To use this tool you will need to have, in a Google Drive:
- the weights of a **trained model for macaques detection** in .pt format
- the weights of a **trained model for macaques identification** in .pt format
- **videos** of your Japanese macaques in .mp4 format

You can find the .pt files for our AIs on the **GitHub** of the project here, along with some exemple videos: https://github.com/AxelCodaeMolina/AI-Saru . You can also use your own.

This code assume that your Drive is organized as follows:
- a folder in your drive named "**AISaru**"
- a subfolder in the "AISaru" folder named "**models**"
- another subfolder in the "AISaru" folder named "**videos**"
- (the code should also create a folder named "output")

#A few clicks

Once you have that, the code will be easy to run: simply press the arrows on the left of every block of code. I recommand you wait until you see a little greeen arrow on the side of the block of code to click on the next arrow. If anything crashes, simply refresh the page and re-run everything.
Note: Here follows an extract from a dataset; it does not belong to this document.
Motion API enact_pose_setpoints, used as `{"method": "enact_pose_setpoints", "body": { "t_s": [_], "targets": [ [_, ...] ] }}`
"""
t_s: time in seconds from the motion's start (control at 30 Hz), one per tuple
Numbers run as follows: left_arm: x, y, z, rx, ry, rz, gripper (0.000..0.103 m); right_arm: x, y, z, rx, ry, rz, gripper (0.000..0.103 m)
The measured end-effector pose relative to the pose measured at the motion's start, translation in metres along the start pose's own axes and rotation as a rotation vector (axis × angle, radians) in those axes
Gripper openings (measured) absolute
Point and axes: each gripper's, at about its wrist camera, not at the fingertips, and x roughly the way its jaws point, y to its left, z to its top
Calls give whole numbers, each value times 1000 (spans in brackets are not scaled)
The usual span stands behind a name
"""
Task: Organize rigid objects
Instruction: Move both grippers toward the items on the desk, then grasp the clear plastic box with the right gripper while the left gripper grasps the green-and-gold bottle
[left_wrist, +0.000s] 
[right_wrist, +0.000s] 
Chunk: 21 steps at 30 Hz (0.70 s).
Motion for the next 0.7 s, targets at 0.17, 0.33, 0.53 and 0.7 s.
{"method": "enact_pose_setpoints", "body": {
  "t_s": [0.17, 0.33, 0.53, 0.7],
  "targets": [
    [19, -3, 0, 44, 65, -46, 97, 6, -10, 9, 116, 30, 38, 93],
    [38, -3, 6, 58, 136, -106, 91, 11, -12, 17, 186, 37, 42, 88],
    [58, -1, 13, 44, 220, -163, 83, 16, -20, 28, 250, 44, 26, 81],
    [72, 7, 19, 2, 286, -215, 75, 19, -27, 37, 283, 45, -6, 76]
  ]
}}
The code may take a few hours to run, depending on the number of videos.

With a few adjustments this can also run on a computer using Python.

#**Part 0: connect the Drive and load the packages needed**

In [None]:
# first let's connect your well organized drive to this code, just click on the left grey arrow !
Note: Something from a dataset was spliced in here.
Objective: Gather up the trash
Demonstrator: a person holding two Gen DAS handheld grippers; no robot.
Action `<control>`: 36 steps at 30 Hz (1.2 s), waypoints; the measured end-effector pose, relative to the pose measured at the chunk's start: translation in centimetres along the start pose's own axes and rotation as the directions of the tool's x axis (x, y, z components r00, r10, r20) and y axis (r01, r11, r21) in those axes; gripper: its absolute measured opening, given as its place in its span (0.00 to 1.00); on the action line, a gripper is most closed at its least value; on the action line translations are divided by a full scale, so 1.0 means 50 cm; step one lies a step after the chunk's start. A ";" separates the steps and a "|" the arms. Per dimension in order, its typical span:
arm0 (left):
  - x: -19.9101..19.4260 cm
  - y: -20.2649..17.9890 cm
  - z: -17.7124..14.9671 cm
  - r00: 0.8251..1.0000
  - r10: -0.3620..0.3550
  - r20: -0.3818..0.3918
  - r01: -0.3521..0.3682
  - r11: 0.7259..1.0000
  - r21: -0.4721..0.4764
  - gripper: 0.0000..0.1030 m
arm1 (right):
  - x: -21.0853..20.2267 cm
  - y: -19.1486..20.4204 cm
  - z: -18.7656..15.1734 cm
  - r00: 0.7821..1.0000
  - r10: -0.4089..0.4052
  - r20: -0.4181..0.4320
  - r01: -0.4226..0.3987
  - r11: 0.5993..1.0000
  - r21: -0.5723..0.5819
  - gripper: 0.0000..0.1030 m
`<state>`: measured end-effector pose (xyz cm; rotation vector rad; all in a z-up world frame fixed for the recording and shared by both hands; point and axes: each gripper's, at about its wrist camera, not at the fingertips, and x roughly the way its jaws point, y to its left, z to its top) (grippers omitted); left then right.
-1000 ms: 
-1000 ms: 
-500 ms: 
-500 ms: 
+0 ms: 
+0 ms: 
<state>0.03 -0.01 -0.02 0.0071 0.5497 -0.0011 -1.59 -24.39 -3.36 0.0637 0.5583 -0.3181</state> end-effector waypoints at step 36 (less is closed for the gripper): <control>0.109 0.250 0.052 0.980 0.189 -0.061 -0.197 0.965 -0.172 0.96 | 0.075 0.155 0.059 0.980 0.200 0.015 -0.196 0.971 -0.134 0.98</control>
from google.colab import drive
drive.mount('/drive')


In [None]:
# now just click on the arrow here, this will load all the packages we need

# Install supervision for the tracker
!pip install supervision
import supervision as sv

# Install ultranalytics to get the models
!pip install ultralytics
from ultralytics import YOLO


# Import numpy
import numpy as np
# Import panda
import pandas as pd
# Import os
import os
# Import intertools combinations
from itertools import combinations
# Import files
from google.colab import files

# Install FFmpeg
!apt-get update -qq && apt-get install -y ffmpeg

Perfect ! Now let's dive into it.

#**Part 1: processing the videos**

This is the longest and hardest part. First we will define some variables and functions for the rest of the code. Then we will use them on the videos in the drive.
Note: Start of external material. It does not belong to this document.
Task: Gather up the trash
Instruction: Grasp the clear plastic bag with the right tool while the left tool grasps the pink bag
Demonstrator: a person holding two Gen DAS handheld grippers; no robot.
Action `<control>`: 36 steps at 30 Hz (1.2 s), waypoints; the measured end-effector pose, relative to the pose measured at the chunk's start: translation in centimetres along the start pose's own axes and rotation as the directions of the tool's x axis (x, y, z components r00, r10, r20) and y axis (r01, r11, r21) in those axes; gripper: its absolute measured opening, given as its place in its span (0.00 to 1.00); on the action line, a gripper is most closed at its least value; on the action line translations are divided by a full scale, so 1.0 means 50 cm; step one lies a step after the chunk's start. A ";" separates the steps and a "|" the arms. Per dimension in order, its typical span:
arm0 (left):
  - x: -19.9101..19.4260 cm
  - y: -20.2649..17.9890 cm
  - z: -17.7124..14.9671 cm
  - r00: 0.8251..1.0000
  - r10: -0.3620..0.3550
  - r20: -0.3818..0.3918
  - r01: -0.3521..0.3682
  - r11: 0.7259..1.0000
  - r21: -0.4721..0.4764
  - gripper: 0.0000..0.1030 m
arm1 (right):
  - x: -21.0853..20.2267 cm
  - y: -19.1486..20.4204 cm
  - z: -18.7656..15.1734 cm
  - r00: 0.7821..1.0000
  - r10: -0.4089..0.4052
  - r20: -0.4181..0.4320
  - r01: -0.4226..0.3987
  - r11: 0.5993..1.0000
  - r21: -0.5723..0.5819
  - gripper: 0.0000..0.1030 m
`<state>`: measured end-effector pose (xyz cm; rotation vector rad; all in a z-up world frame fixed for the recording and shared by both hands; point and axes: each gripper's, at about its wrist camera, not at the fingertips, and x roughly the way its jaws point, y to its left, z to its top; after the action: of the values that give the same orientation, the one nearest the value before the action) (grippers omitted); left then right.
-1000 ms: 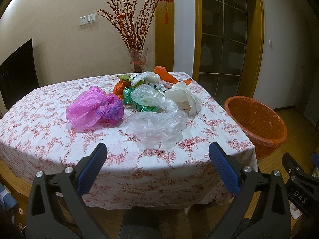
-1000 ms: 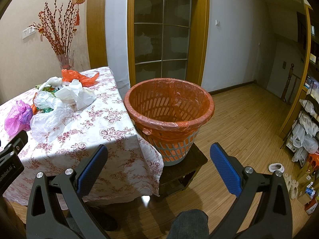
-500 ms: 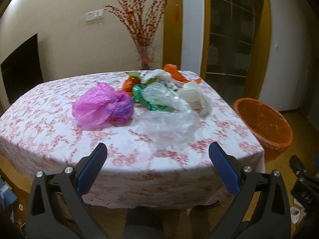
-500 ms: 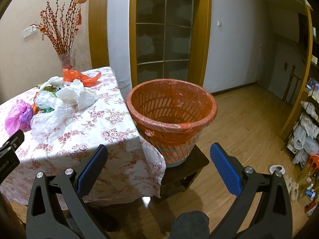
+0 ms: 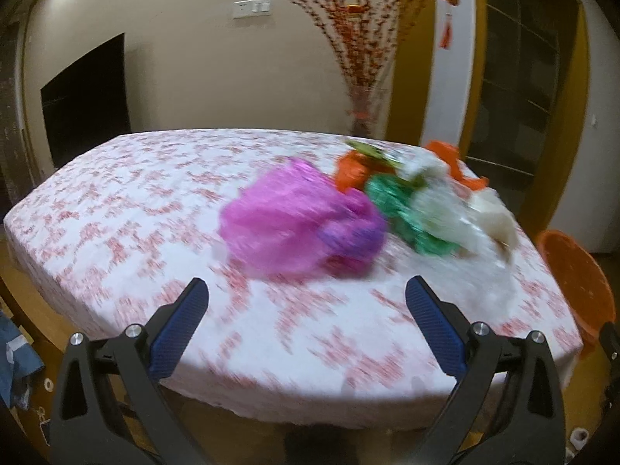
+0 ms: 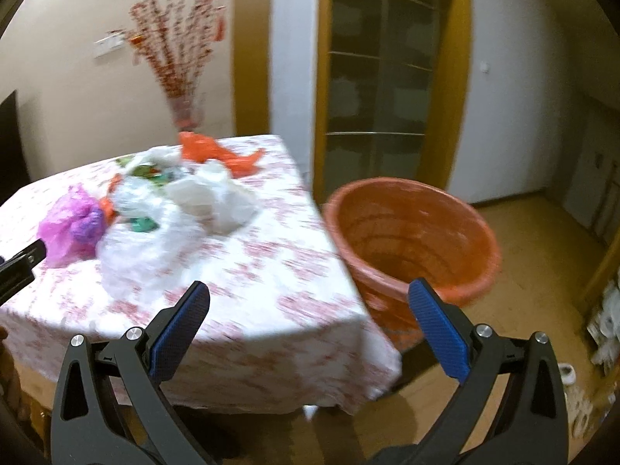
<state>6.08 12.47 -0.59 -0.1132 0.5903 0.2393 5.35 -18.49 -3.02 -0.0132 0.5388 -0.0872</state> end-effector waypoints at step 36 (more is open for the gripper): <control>0.241 0.100 0.097 0.973 -0.153 -0.173 0.154 0.988 -0.012 0.89 | 0.140 0.149 0.082 0.928 0.324 -0.181 -0.312 0.945 0.095 0.14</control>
<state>17.10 20.43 -3.57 -0.1792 0.7517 0.0789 14.04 -11.72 -3.38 0.1475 0.7275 0.2143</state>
If you are using a custom model this is where you should edit the code: simply remplace the "/drive/MyDrive/AISaru/models/ID.pt" in the first block of code with the path to the .pt file you will use.  

In [None]:
# This is where we define the variables and functions needed for
# both the tracking and creation of a matrix with the results

# First we specify where are the models we want to use for detection and classification
detector = YOLO("/drive/MyDrive/AISaru/models/DET.pt")
classifier = YOLO("/drive/MyDrive/AISaru/models/ID.pt")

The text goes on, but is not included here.